A bem da Nação

OS LOBOS E OS FAUNOS – 10

 


 


 


Os Faunos mandam, os lobos comem, os melros assobiam e os rebanhos pagam.


 


Mas, por vezes, esses pândegos trocam de lugar e já todos nós, os arrebanhados, nos habituámos a ouvir melros que antigamente andaram a fazer de Faunos e alguns destes que se empenam de melros. E pelo «lindo serviço» que prestaram, estamos mesmo em crer que devem ter andado por lá a flausinar. Assim não fora e não seríamos agora chamados a esticar um palmo de língua no que se adivinha um longo exercício de pagamento das dívidas que esses ditos pândegos nos arranjaram.


 


Cada um deles tem uma alcateia protegida a que dedicadamente oferece muita da carne que cobra aos rebanhos. Diz-se que também «empocham» algum. Diz-se... mas eu não acredito.


 


E como a memória arrebanhada é curta, logo se cantam hossanas a quem deu provas de malignidade cuidando de vorazes alcateias em detrimento dos pagadores das promessas em que crédula e carneiramente acreditámos.


 


E temo-los de todos os brilhos a assobiar a propósito de tudo e a propósito de nada em palcos tão luzidios como os telejornais ou embrulhados em lautas folhas de jornal; tudo são pretextos para atirarem «eu achos» aos sete ventos quer se trate de assuntos caros quer de baratos.
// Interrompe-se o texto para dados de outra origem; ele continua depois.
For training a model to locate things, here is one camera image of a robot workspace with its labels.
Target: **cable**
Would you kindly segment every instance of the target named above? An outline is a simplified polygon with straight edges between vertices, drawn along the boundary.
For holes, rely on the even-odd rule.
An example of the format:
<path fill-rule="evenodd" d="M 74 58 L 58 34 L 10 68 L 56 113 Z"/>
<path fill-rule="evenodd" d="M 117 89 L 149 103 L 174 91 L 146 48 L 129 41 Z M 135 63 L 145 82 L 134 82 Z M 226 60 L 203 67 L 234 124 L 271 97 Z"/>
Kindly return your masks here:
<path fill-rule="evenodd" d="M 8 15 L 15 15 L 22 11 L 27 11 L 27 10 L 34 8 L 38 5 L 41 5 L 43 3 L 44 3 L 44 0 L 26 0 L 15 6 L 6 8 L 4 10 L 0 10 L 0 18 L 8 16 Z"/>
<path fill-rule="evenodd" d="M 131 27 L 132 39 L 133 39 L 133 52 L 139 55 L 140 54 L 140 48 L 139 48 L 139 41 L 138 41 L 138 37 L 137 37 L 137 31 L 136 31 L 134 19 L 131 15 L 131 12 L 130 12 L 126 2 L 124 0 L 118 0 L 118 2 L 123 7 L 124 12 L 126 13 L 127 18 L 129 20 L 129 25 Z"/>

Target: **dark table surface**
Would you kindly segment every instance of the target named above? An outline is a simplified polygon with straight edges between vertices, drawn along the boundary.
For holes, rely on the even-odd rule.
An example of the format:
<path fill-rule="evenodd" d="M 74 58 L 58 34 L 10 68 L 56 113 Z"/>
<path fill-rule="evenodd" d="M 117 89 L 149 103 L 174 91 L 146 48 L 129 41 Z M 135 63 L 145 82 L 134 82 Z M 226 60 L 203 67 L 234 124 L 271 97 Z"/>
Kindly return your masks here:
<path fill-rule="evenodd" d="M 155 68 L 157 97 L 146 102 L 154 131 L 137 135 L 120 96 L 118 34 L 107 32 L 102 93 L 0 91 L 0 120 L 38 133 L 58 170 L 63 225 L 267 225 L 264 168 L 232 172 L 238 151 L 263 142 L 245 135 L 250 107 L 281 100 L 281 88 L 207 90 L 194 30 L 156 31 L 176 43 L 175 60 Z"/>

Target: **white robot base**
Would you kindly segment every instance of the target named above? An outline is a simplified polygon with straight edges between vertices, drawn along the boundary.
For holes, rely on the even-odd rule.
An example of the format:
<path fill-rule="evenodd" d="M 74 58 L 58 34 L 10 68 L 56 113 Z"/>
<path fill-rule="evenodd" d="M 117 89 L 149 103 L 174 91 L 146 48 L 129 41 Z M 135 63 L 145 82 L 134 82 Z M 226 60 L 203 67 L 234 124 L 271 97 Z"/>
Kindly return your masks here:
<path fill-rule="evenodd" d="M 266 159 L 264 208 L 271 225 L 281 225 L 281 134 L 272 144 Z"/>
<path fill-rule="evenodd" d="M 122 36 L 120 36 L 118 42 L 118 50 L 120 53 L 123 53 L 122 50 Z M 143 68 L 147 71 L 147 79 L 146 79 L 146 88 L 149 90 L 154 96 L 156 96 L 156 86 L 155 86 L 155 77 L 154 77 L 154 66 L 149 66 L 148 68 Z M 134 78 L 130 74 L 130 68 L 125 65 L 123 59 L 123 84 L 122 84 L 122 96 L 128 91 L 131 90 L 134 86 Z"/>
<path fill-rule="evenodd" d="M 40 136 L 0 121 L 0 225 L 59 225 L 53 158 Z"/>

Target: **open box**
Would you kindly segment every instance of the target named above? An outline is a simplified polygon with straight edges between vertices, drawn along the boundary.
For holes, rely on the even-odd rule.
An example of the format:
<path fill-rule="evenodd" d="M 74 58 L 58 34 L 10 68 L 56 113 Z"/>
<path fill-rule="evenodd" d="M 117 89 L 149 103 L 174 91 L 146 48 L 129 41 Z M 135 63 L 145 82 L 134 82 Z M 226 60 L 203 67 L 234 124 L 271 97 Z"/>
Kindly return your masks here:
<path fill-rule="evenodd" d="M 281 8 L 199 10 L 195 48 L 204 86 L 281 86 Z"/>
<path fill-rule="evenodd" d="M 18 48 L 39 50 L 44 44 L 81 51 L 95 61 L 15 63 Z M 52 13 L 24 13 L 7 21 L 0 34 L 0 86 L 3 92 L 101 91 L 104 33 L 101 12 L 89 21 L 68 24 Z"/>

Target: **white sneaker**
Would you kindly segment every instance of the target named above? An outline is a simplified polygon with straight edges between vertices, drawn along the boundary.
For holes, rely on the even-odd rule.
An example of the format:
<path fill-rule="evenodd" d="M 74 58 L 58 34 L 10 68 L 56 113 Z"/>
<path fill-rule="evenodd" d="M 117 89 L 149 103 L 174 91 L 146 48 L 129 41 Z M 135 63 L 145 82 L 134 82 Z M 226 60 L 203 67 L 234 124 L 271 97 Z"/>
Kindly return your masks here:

E de tanto assobiarem, temo-los já como «assobia baratos» a que há quem chame «fala baratos». Mas isso era se eles falassem e não assobiassem apenas. Estilos.


 


 


 


Sucede que se um dia aos rebanhos sobe a mostarda ao nariz, vai haver marrada que ferve. E carneiro não é como o toiro que fecha os olhos quando marra. Carneiro marra de olhos abertos!